Index hide2 For the second quarter of the year, the leading service of the streaming dropped again, reporting a loss of 970 thousand subscribers.
In 2021, Netflix reached 30 billion dollars, five billion more than in 2020.
For the second quarter of the year, the leading service of the streaming dropped again, reporting a loss of 970 thousand subscribers.
Recently, Netflix announced that it added 2.4 million new followers to its platform.
After adding 2.4 million new subscribers, Netflix announced the end of shared accounts and by 2023 it will begin charging extra for those who share their profiles.
For Netflix, the first quarter of 2022 was one of falls, starting a process that, even from within the company, could already be seen coming, according to company statements.
At the beginning of the year, during the first quarter, there were 200 thousand users who decided to unsubscribea figure that, according to company estimates, would increase for the second quarter, anticipating losing two million more.
Finally, Official information from Netflix revealed that it was not two million, but 970 thousand subscribers who unsubscribed from the platforma hard blow if we consider that other platforms such as Paramount Plus or Disney Plus are experiencing significant growth.
In general terms, we are talking about a market that is in constant movement, which is why content innovation plays an important role when it comes to reaching new consumers.
Starting from this premise, Netflix seems to have understood it this way and, for this 2022, it opted for a series of contents that, without a doubt, paid off: ‘The Tinder Scammer’, ‘Stranger Things 4’ Y ‘Dahmer’the latter even managed to set a new record in the history of the platform.
According to what has been revealed, ‘Dahmer’ has added up to 205.33 million hours in its third week of existencea figure that not even series like ‘The Bridgertons’, ‘Stranger Things’ or ‘The Witcher’ achieved during the same period.
In March of this year, news broke that the Los Gatos, California-based company would start charging users who share their profiles, starting tests in countries like Chile, Costa Rica and Peru.
It is even worth noting that Netflix lists as “illicit” the fact that accounts between users are compared.

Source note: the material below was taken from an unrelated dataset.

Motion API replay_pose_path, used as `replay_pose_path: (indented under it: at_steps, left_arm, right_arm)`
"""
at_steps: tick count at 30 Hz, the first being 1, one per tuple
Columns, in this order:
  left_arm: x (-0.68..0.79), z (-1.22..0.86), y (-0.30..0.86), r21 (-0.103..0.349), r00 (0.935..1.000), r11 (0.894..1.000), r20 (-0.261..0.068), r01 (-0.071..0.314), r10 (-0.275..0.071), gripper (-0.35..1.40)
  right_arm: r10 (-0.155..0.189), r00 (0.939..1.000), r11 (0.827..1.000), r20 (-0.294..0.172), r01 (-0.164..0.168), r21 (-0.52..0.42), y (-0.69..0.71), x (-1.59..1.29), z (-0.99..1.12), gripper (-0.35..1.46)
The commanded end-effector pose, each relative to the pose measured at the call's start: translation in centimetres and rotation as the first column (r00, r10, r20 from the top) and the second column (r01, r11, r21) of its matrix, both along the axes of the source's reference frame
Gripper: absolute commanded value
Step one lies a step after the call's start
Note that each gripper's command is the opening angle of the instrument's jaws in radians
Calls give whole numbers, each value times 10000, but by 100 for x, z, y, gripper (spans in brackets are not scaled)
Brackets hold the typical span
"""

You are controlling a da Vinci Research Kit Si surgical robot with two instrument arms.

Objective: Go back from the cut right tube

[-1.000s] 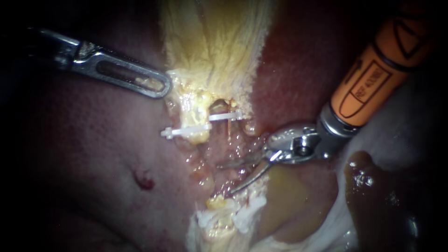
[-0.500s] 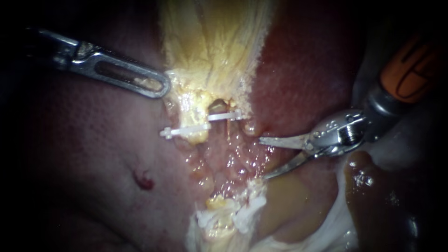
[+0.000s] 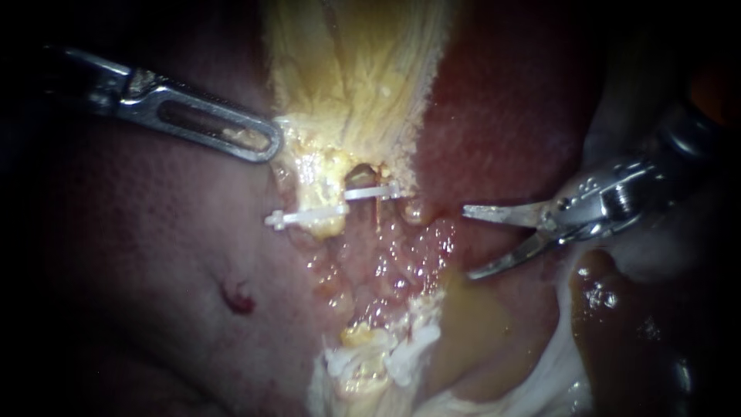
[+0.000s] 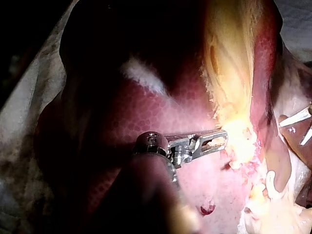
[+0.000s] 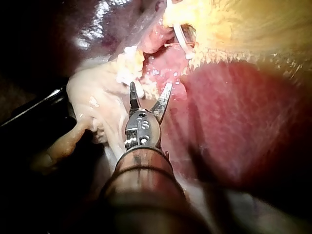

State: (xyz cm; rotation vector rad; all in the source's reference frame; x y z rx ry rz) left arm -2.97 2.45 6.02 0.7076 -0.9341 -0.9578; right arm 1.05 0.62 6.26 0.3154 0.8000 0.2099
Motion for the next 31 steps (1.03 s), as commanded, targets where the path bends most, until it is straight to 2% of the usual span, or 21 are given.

In the terms of service, the Los Gatos, California platform states that all content accessed is for personal use, no comercialwhich is why, then, “it should not be shared with people who are not members of your household”.
Today, in the midst of a context in which the company is adding new subscribers (it is said that there are 2.4 million new followers), the theme of shared accounts has once again echoed within Netflix.
And it is that, new information has emerged, which indicates that, by 2023 the company will begin to make an extra charge for those who share their accounts. According to the company, “only people who live with you can use your account”, a message that had already been released, but now seems to offer a new alternative.
One of the options that will be launched to users is to transfer the configured profiles to a new account, as was announced a few days ago; nevertheless, the company also announced that it will allow creating ‘sub-accounts’ for extra memberspaying, yes, an additional amount, although the specific amount is unknown.
Without a doubt, the battle of streaming continues to generate interesting chapters, where each platform carries out its own positioning strategies in order to reach a greater number of subscribers, a situation that, ultimately, has reduced Netflix’s presence in the market, but which, towards the end of this 2022, seems to be composing the way.